*** RECORDED INFORMATION

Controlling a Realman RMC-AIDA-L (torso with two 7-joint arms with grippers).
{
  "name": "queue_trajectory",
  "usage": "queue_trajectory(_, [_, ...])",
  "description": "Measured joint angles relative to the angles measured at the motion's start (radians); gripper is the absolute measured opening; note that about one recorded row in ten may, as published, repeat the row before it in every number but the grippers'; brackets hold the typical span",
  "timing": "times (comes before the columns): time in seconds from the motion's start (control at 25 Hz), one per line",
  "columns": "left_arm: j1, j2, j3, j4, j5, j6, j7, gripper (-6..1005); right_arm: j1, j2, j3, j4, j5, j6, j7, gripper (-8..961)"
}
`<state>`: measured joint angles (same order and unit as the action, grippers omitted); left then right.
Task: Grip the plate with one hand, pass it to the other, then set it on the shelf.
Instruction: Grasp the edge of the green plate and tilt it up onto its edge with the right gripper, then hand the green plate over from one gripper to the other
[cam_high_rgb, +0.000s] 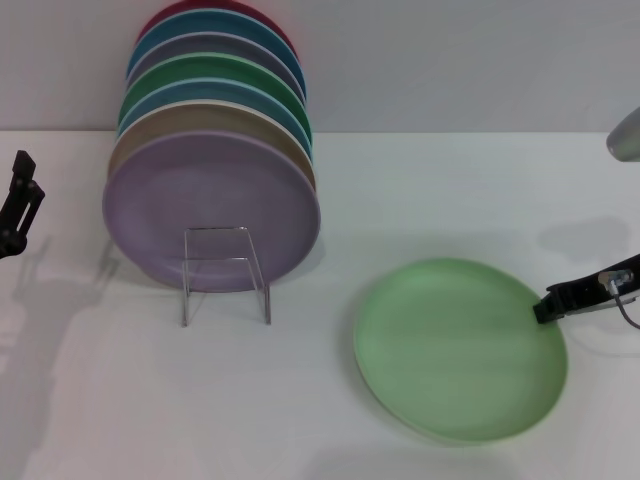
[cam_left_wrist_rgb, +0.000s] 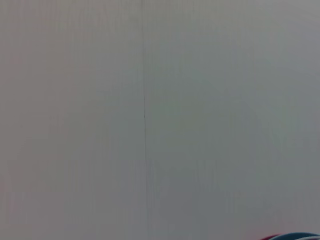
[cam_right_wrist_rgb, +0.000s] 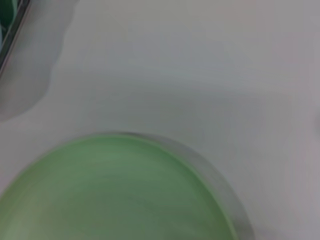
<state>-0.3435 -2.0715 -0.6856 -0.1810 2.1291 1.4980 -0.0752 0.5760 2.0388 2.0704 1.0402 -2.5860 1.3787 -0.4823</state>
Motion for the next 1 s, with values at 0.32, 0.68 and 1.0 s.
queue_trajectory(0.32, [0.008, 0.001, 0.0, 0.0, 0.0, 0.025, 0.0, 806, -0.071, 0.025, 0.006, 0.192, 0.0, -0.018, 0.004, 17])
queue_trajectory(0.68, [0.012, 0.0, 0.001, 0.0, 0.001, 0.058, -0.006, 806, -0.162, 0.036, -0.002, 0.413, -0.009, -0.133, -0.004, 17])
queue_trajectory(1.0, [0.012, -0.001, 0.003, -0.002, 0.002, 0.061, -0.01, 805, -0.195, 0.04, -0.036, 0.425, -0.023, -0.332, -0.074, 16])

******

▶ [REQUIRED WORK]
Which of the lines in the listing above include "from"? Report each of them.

▶ [SOLUTION]
  "timing": "times (comes before the columns): time in seconds from the motion's start (control at 25 Hz), one per line",
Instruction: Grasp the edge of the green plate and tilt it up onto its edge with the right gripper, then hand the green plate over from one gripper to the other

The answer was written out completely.